(Records from a dataset)

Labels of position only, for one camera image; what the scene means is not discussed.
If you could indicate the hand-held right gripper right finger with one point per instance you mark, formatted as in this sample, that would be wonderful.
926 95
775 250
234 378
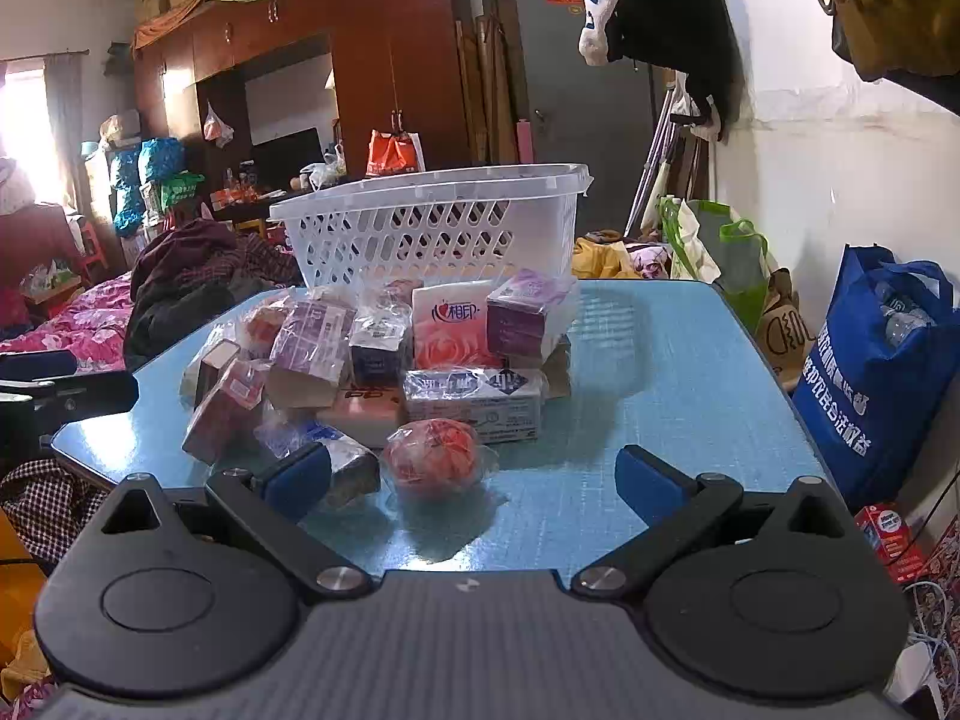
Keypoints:
646 476

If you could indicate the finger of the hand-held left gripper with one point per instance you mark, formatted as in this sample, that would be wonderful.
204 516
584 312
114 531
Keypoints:
82 392
41 364

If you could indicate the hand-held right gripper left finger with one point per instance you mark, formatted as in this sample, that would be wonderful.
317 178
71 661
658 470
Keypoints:
298 474

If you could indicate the white blue tissue packet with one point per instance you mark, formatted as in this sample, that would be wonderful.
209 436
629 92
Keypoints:
480 405

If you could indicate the white plastic basket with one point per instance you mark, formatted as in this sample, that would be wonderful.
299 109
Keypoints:
420 232

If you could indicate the pink floral bedspread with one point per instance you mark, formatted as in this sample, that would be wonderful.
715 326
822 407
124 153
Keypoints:
67 319

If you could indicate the clear blue wrapped packet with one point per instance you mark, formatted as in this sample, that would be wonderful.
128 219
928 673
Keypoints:
352 461

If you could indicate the plain cardboard box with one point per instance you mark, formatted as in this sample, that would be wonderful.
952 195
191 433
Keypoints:
300 388

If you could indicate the peach orange packet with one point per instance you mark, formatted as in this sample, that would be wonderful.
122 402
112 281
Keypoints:
364 414

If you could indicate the red pink box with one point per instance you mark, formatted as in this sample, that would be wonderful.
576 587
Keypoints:
225 409

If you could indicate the checkered cloth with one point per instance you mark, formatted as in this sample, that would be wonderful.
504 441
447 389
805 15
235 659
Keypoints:
52 502

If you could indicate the dark brown box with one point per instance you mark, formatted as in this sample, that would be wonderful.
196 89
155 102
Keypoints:
214 371

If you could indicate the small purple tissue packet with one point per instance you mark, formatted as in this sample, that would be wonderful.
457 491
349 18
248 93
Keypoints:
311 337

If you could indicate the red ball in plastic bag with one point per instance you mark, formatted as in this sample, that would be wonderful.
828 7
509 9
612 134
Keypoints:
435 457

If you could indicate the dark blue white packet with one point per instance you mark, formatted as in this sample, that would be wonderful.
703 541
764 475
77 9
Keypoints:
379 349

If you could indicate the red item in clear bag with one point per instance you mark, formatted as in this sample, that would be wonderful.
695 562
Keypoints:
262 326

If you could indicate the pile of dark clothes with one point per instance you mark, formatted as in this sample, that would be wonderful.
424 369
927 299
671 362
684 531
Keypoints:
195 277

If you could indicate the brown paper bag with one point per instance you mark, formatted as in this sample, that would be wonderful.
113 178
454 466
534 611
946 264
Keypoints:
784 334

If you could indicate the large purple tissue packet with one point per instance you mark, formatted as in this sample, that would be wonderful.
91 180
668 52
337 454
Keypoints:
529 311

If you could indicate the pink rose tissue packet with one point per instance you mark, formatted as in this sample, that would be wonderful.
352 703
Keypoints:
454 330

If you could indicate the blue stuffed bags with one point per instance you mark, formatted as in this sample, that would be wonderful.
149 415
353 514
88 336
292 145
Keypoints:
146 176

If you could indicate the yellow cloth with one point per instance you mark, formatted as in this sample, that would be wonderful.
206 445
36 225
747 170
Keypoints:
600 259

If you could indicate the blue tote bag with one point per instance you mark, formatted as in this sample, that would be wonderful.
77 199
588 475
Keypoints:
862 390

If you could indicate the green white shopping bag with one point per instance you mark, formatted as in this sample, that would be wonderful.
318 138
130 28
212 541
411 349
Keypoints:
712 247

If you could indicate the small red carton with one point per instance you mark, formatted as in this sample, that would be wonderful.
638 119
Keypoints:
889 540

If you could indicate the clear plastic bottle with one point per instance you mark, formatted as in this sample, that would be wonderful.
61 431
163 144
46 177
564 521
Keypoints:
904 315

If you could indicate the black television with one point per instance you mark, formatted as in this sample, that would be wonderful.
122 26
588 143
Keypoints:
289 150

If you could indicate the metal crutches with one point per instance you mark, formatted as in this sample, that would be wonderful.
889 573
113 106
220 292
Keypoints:
656 150

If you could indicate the orange white plastic bag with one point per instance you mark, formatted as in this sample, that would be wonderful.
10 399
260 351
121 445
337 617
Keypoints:
394 151

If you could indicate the grey door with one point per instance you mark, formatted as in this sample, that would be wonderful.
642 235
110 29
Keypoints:
585 120

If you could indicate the brown wooden wardrobe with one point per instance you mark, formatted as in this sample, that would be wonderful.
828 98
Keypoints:
375 37

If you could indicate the white black hanging garment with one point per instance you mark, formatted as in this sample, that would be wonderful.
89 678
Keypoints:
652 7

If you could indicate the brown hanging bag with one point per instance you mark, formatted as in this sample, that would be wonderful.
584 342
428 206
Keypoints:
900 7

### WHAT YOU SHOULD DO:
If pictures appear in the data, omit them and copy all other parts exactly.

### REPLY:
Labels of position only, for one camera image; what the scene means is not discussed.
If you could indicate the hand-held right gripper right finger with one point per instance you mark, formatted as in this sample, that would be wonderful.
926 95
775 250
234 378
Keypoints:
646 476

If you could indicate the finger of the hand-held left gripper with one point per instance you mark, formatted as in this sample, that would be wonderful.
204 516
584 312
114 531
Keypoints:
82 392
41 364

If you could indicate the hand-held right gripper left finger with one point per instance you mark, formatted as in this sample, that would be wonderful.
317 178
71 661
658 470
Keypoints:
298 474

If you could indicate the white blue tissue packet with one point per instance you mark, formatted as in this sample, that would be wonderful.
209 436
629 92
Keypoints:
480 405

If you could indicate the white plastic basket with one point per instance you mark, formatted as in this sample, that would be wonderful.
299 109
Keypoints:
420 232

If you could indicate the pink floral bedspread with one point per instance you mark, formatted as in this sample, that would be wonderful.
715 326
822 407
124 153
Keypoints:
67 319

If you could indicate the clear blue wrapped packet with one point per instance you mark, formatted as in this sample, that would be wonderful.
128 219
928 673
Keypoints:
352 461

If you could indicate the plain cardboard box with one point per instance you mark, formatted as in this sample, that would be wonderful.
952 195
191 433
Keypoints:
300 388

If you could indicate the peach orange packet with one point per instance you mark, formatted as in this sample, that would be wonderful.
122 402
112 281
Keypoints:
364 414

If you could indicate the red pink box with one point per instance you mark, formatted as in this sample, that would be wonderful.
576 587
Keypoints:
225 409

If you could indicate the checkered cloth with one point per instance you mark, formatted as in this sample, that would be wonderful.
504 441
447 389
805 15
235 659
Keypoints:
52 502

If you could indicate the dark brown box with one point per instance you mark, formatted as in this sample, that would be wonderful.
196 89
155 102
Keypoints:
214 371

If you could indicate the small purple tissue packet with one point per instance you mark, formatted as in this sample, that would be wonderful.
457 491
349 18
248 93
Keypoints:
311 337

If you could indicate the red ball in plastic bag with one point per instance you mark, formatted as in this sample, that would be wonderful.
828 7
509 9
612 134
Keypoints:
435 457

If you could indicate the dark blue white packet with one point per instance you mark, formatted as in this sample, that would be wonderful.
703 541
764 475
77 9
Keypoints:
379 349

If you could indicate the red item in clear bag with one point per instance you mark, formatted as in this sample, that would be wonderful.
695 562
Keypoints:
262 326

If you could indicate the pile of dark clothes with one point per instance you mark, formatted as in this sample, that would be wonderful.
424 369
927 299
671 362
684 531
Keypoints:
195 277

If you could indicate the brown paper bag with one point per instance you mark, formatted as in this sample, that would be wonderful.
113 178
454 466
534 611
946 264
Keypoints:
784 334

If you could indicate the large purple tissue packet with one point per instance you mark, formatted as in this sample, that would be wonderful.
91 180
668 52
337 454
Keypoints:
529 311

If you could indicate the pink rose tissue packet with one point per instance you mark, formatted as in this sample, that would be wonderful.
352 703
Keypoints:
454 330

If you could indicate the blue stuffed bags with one point per instance you mark, formatted as in this sample, that would be wonderful.
149 415
353 514
88 336
292 145
Keypoints:
146 176

If you could indicate the yellow cloth with one point per instance you mark, formatted as in this sample, that would be wonderful.
206 445
36 225
747 170
Keypoints:
600 259

If you could indicate the blue tote bag with one point per instance you mark, formatted as in this sample, that would be wonderful.
77 199
588 475
Keypoints:
862 390

If you could indicate the green white shopping bag with one point per instance you mark, formatted as in this sample, that would be wonderful.
318 138
130 28
212 541
411 349
Keypoints:
712 247

If you could indicate the small red carton with one point per instance you mark, formatted as in this sample, that would be wonderful.
638 119
Keypoints:
889 540

If you could indicate the clear plastic bottle with one point per instance you mark, formatted as in this sample, that would be wonderful.
61 431
163 144
46 177
564 521
Keypoints:
904 315

If you could indicate the black television with one point per instance you mark, formatted as in this sample, that would be wonderful.
122 26
588 143
Keypoints:
289 150

If you could indicate the metal crutches with one point per instance you mark, formatted as in this sample, that would be wonderful.
889 573
113 106
220 292
Keypoints:
656 150

If you could indicate the orange white plastic bag with one point per instance you mark, formatted as in this sample, that would be wonderful.
10 399
260 351
121 445
337 617
Keypoints:
394 151

If you could indicate the grey door with one point per instance you mark, formatted as in this sample, that would be wonderful.
642 235
110 29
Keypoints:
585 120

If you could indicate the brown wooden wardrobe with one point per instance you mark, formatted as in this sample, that would be wonderful.
828 98
Keypoints:
375 37

If you could indicate the white black hanging garment with one point per instance you mark, formatted as in this sample, that would be wonderful.
89 678
Keypoints:
652 7

If you could indicate the brown hanging bag with one point per instance you mark, formatted as in this sample, that would be wonderful.
584 342
428 206
Keypoints:
900 7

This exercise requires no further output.